Data section START
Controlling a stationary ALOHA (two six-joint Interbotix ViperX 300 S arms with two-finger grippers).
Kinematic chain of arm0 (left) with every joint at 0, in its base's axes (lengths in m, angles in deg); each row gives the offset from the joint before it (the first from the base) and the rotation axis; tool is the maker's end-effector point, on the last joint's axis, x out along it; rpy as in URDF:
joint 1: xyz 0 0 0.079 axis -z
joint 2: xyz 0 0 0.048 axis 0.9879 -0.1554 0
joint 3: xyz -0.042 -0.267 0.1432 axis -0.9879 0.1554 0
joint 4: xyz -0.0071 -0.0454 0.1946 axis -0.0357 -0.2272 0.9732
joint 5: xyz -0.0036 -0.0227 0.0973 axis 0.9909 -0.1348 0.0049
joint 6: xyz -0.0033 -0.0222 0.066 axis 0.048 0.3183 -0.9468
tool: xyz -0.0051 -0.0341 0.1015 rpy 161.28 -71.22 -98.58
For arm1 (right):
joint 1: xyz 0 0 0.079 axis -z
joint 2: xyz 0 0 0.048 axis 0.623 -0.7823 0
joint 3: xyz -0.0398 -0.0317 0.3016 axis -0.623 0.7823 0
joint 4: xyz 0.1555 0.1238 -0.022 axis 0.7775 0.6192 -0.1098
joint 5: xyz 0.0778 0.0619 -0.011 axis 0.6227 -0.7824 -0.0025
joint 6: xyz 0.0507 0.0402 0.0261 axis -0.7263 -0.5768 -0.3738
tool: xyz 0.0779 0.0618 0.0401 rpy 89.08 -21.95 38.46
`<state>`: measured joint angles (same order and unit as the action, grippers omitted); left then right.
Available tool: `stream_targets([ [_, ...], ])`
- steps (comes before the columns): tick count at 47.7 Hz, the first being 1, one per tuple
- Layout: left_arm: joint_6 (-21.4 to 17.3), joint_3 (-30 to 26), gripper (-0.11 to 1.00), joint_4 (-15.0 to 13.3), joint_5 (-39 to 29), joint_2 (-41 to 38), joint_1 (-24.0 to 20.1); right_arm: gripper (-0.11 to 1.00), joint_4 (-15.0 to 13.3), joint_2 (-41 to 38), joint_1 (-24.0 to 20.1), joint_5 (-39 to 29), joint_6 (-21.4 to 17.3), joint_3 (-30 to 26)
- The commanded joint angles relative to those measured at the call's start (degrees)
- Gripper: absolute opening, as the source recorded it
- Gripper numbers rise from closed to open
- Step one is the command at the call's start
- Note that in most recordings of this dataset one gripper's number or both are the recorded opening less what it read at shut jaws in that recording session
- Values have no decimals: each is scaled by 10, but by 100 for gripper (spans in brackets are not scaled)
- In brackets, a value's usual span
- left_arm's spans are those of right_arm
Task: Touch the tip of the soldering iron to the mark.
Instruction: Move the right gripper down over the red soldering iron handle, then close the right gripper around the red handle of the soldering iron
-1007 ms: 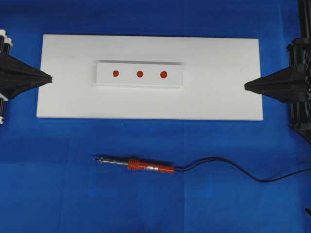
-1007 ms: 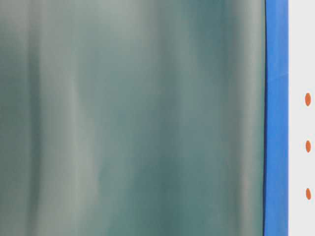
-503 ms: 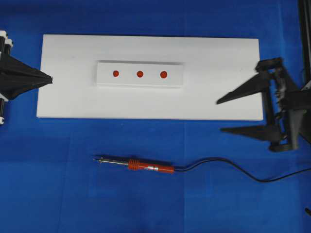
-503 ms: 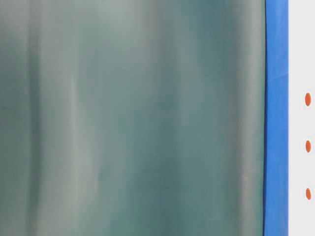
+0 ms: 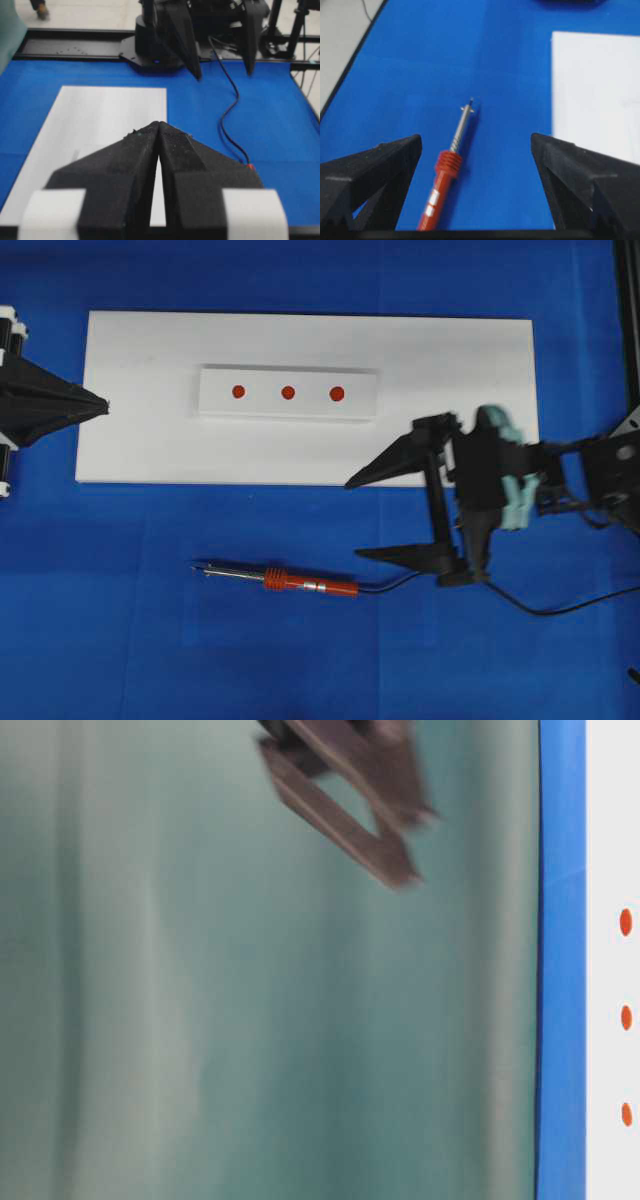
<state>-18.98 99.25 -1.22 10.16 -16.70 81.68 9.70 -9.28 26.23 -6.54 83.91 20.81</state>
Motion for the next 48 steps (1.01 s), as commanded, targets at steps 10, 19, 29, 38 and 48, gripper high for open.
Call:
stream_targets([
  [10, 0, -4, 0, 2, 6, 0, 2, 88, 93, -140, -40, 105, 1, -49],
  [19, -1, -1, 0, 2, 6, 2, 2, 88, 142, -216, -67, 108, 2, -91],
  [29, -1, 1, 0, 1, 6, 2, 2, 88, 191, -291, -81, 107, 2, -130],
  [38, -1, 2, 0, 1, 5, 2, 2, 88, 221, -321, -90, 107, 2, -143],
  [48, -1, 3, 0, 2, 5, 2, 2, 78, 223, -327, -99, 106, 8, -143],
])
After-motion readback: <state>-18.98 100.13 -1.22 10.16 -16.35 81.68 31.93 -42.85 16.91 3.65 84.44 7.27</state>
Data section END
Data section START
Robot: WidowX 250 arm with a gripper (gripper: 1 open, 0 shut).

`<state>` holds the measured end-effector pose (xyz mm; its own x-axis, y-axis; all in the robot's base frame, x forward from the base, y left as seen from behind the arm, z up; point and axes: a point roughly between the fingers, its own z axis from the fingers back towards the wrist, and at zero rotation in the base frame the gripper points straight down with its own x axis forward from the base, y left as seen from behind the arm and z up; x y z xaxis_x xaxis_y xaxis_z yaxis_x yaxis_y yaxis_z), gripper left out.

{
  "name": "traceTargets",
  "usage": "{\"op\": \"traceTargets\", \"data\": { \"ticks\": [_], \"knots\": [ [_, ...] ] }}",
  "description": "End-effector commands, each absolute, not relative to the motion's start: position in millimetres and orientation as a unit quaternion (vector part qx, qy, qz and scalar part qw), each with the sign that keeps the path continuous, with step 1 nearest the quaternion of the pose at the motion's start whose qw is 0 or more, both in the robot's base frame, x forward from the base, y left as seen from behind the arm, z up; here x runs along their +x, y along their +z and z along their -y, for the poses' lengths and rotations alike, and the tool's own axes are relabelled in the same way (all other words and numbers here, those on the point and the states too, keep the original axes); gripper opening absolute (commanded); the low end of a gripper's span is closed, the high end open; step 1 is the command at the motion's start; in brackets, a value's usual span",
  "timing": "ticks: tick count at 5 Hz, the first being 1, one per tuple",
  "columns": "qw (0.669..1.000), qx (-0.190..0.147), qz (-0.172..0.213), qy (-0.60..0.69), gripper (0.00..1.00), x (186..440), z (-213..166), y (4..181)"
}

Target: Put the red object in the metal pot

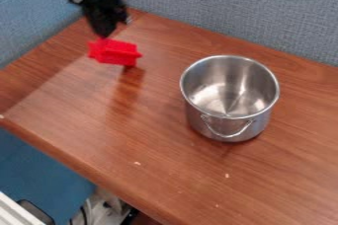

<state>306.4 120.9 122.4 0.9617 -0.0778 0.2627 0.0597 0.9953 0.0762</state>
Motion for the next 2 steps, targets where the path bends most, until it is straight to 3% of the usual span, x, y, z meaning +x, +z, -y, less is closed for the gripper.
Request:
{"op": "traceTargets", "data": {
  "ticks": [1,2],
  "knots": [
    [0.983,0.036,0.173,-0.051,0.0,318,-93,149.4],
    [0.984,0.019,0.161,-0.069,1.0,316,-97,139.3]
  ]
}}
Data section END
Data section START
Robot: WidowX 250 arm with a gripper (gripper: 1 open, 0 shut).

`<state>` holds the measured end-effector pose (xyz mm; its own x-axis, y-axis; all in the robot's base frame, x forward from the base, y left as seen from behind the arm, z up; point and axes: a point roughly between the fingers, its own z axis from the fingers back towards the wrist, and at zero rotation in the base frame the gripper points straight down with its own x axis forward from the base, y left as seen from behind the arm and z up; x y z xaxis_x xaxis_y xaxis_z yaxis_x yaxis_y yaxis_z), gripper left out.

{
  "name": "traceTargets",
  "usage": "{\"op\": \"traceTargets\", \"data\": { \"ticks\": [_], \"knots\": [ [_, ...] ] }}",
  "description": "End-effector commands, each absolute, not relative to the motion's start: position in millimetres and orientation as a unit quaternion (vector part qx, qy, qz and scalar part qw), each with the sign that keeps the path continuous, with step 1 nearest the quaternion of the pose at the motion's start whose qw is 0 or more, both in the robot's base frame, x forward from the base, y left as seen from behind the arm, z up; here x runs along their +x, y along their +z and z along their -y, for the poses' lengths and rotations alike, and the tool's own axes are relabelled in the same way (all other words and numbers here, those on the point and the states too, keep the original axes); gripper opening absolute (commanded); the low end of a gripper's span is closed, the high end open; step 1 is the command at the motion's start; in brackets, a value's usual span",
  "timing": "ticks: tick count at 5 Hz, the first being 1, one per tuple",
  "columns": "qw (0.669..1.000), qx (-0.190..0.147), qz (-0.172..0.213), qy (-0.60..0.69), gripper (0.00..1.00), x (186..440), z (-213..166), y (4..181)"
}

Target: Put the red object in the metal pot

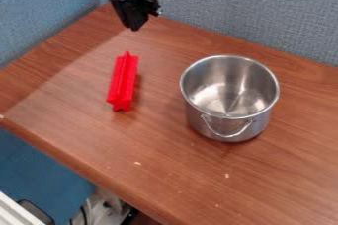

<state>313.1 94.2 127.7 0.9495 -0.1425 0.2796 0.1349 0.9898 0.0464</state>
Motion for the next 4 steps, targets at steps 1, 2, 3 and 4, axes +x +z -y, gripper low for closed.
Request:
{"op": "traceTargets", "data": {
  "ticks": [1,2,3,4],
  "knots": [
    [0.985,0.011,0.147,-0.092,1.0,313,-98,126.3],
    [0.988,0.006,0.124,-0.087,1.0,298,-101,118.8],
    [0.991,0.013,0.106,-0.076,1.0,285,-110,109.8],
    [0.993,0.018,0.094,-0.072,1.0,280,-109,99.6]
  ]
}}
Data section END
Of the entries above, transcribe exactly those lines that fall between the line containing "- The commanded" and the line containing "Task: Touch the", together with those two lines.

- The commanded joint angles relative to those measured at the call's start (degrees)
- Gripper: absolute opening, as the source recorded it
- Gripper numbers rise from closed to open
- Step one is the command at the call's start
- Note that in most recordings of this dataset one gripper's number or both are the recorded opening less what it read at shut jaws in that recording session
- Values have no decimals: each is scaled by 10, but by 100 for gripper (spans in brackets are not scaled)
- In brackets, a value's usual span
- left_arm's spans are those of right_arm
Task: Touch the tip of the soldering iron to the mark.

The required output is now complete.